Ajout grégorien.

Publié le par Jean von Roesgen


 La théorie de Dom Moquereau est un excellent travail d'inculturation du chant grégorien dans le langage musical classique (postromantique?) de son époque, de sa culture et de l'éducation musicale classique à laquelle il a eu droit. Merveilleuse trouvaille (mensuraliste en tout fin de compte, mais non pas mensuraliste sur les neumes, mais sur le déroulement mélodique en soi, sur le tracé mélodique en soi) que d'organiser le déroulement rythmique de ce chant en rythmes binaires et ternaires qui se succèdent en libres combinaisons.
 Alors que le rythme de la parole de Dieu veut être libre et organique, et non pas soumis au carcan de quelque danse mécanique que ce soit.
 La théorie de Dom Moquereau (aussi belle, ingénieuse et respectable qu'elle soit), qui n'a d'ailleurs pratiquement jamais été vraiment appliquée à Solesmes, où le rythme verbal primait toujours pour la portée due à la parole, a contribué à discréditer et conduire le chant grégorien à la crise qu'on lui connaîtra. (Je sais que là-dessus je ne suis pas d'accord avec beaucoup de nostalgiques du chant grégorien d'avant le concile.)

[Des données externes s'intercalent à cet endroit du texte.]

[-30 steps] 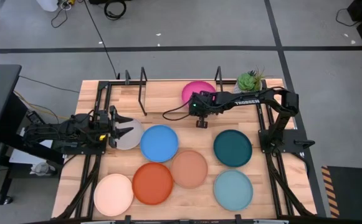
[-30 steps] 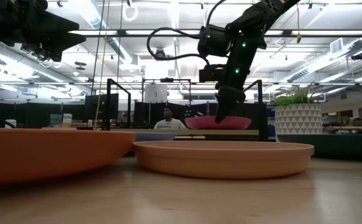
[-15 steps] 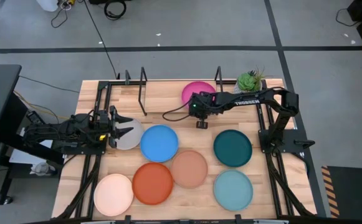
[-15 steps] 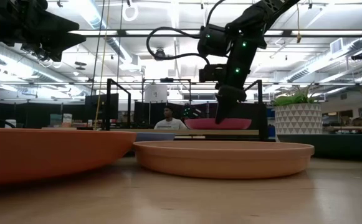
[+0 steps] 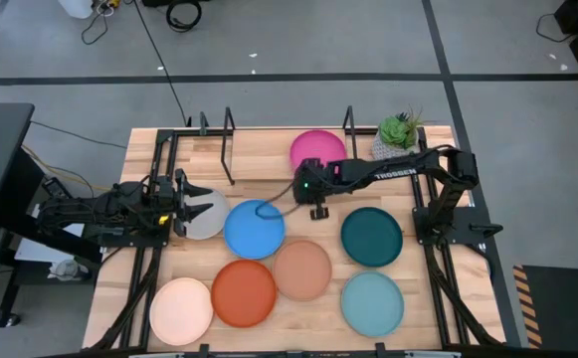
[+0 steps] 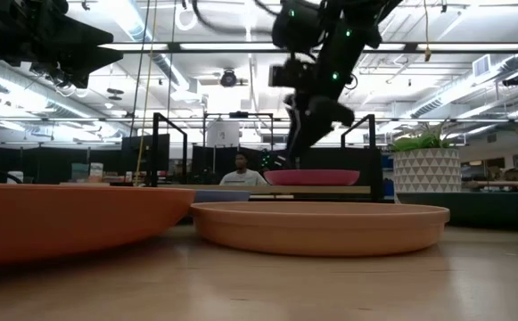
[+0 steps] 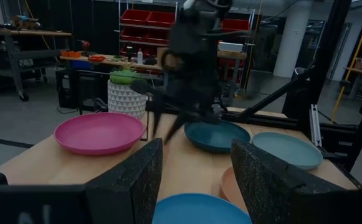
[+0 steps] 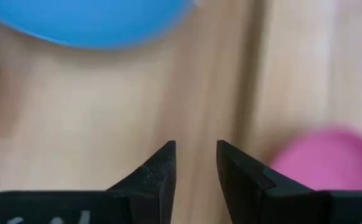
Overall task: Place and stack plates onto a shelf
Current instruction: Stack the blue plate on top of the pink plate on the shelf
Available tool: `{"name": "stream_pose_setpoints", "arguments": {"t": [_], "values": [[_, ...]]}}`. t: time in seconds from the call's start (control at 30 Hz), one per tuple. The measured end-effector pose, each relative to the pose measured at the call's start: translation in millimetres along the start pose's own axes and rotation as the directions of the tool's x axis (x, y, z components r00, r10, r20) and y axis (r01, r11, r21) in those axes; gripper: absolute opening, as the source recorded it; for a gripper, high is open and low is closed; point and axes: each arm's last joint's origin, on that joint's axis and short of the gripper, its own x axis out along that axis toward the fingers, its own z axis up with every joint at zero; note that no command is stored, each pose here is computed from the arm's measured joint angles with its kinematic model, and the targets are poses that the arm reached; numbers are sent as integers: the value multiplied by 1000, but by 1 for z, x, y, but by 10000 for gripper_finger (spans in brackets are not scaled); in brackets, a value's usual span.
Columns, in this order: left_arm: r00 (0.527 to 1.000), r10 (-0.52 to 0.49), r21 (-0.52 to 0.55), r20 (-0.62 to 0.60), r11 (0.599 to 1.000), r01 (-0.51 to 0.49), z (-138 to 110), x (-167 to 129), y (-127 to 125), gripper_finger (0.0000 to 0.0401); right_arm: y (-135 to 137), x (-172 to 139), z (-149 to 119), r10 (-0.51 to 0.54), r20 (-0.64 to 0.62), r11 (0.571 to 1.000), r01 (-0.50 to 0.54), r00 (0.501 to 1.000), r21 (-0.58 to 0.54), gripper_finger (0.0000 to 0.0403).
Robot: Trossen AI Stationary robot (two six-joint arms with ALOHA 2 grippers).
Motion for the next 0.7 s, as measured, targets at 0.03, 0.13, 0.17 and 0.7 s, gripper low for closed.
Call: {"name": "stream_pose_setpoints", "arguments": {"t": [0.03, 0.13, 0.17, 0.7], "values": [[1000, 0, 0, 0, 1000, 0, 0, 0, 0, 197, 5, -1, 3, 16, 15, 999, -15, 1000, -39, 123], [1000, 0, 1, 0, 1000, 0, 0, 0, 0, 197, 19, -4, 11, 50, 64, 990, -41, 997, -135, 127], [1000, 0, 1, 0, 1000, 0, 0, 0, 0, 197, 22, -5, 14, 54, 78, 986, -41, 995, -162, 129], [1000, 8, 1, 2, 1000, -8, 0, 0, 0, 197, 76, -9, 41, 151, 234, 946, -72, 961, -317, 147]]}}
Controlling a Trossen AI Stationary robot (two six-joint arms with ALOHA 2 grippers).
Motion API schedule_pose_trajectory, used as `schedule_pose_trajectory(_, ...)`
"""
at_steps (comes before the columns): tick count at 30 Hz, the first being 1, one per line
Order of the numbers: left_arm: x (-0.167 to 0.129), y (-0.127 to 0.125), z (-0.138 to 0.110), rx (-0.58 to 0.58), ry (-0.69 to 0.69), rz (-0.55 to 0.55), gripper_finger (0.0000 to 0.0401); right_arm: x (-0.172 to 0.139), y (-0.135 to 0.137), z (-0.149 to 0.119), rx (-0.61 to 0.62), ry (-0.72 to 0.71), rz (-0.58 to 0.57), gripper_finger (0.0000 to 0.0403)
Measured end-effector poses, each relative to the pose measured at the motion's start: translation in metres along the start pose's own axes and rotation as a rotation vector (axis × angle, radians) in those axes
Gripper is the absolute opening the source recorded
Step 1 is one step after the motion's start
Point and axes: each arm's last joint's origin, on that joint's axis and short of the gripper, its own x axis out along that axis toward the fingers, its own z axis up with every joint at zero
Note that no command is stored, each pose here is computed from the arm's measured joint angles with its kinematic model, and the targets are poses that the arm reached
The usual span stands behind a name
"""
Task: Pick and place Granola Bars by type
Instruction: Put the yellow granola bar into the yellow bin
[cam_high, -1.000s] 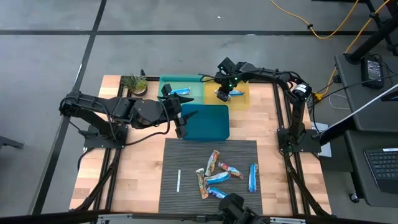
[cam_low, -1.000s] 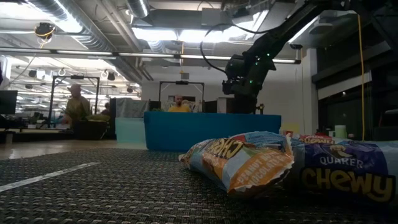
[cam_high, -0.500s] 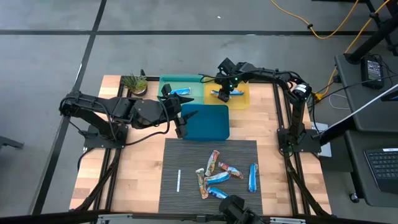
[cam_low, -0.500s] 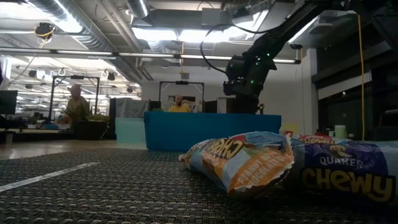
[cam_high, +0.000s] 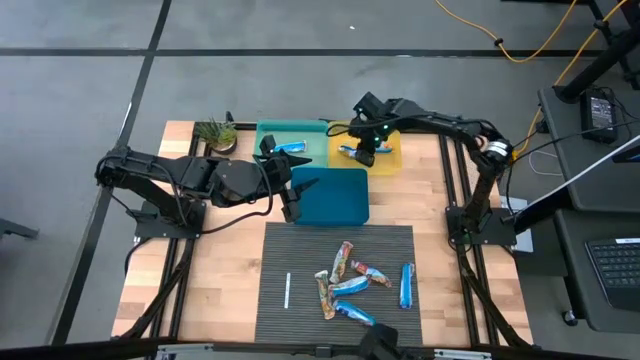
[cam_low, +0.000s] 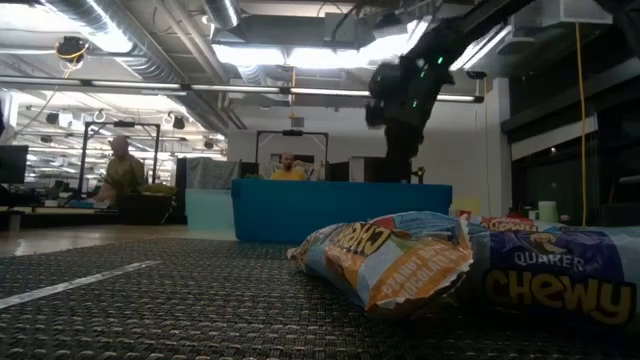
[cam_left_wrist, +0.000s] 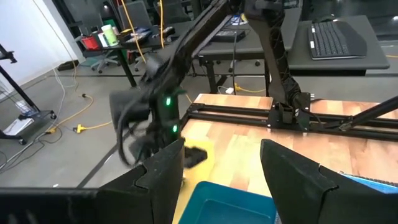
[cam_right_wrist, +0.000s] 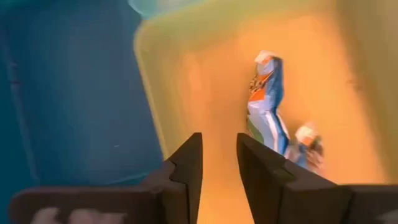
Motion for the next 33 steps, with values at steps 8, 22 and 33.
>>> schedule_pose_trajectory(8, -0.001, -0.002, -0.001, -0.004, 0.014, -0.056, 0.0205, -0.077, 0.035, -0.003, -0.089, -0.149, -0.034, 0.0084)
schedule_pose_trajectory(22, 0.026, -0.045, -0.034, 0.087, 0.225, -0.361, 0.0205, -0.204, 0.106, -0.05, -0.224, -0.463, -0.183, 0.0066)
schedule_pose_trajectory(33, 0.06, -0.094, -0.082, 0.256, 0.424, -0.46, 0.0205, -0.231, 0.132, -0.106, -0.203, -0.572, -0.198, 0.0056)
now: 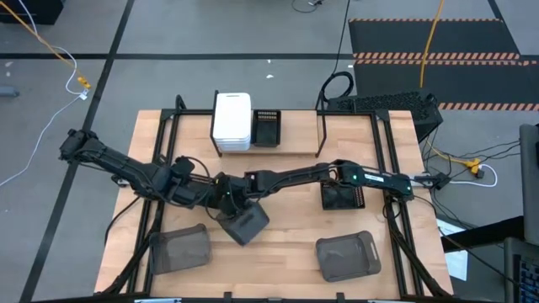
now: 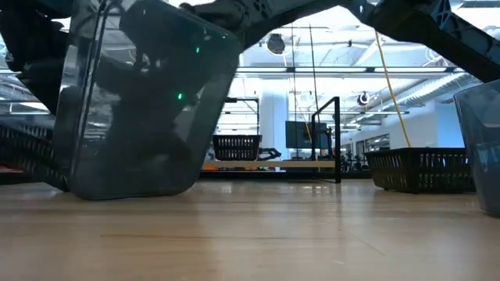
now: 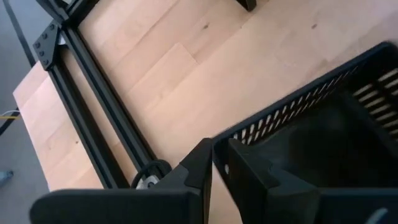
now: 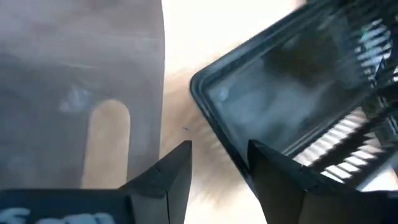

 Il n'y a pas de doute, du temps de la bataille des éditions (médicéenne ou solesmes? pustet ou desclée?) la manière de faire de l'école de Solesme était la meilleure, et on lui doit un profond respect. Mais il ne faut pas s'arrêter là, de peur de re-dégénérer le chant grégorien.
 On ne s'est pas arrêté là, les recherches paléographiques vont bien leur cours toujours.
 Heureusement, le chant grégorien est vivant, et non pas cantonné dans l(a liturgie d)es années cinquante. Solesmes même ne s'est pas arrêté là d'ailleurs. On n'arrêtera pas le chant grégorien, même si depuis le concile, il faut sagement distinguer des interprétations de concert des interprétations en église, qui doivent tenir plus compte de la sensibilité et la tradition des interprétations dans l'église, dont la fameuse méthode devenue obsolète, mais qui reste dans le subconscient collectif (grâce aux enregistrements aussi malheureusement des années cinquante...) et sont moins à l'affût des recherches neumatiques. Au nom de la Tradition, la compréhension de la parole prime, et en fonction de cette compréhension, il faut éviter une interprétation trop plane et régulière qui écrase les mots mélismatisés, surtout à leurs fins (les fameuses cadences fa-sol-la-sol-fa sol sol-fa par exemple) et les rends incompréhensibles. Et éviter une de ses interprétations vrai exploit hiatiquorépercutoguttuglottorales qui ne sert pas non plus le texte, mais tout juste à montrer la brillance et virtuosité de l'interprète et soit disant l'originalité exotique et archaïque de cette musique (p)neumatique.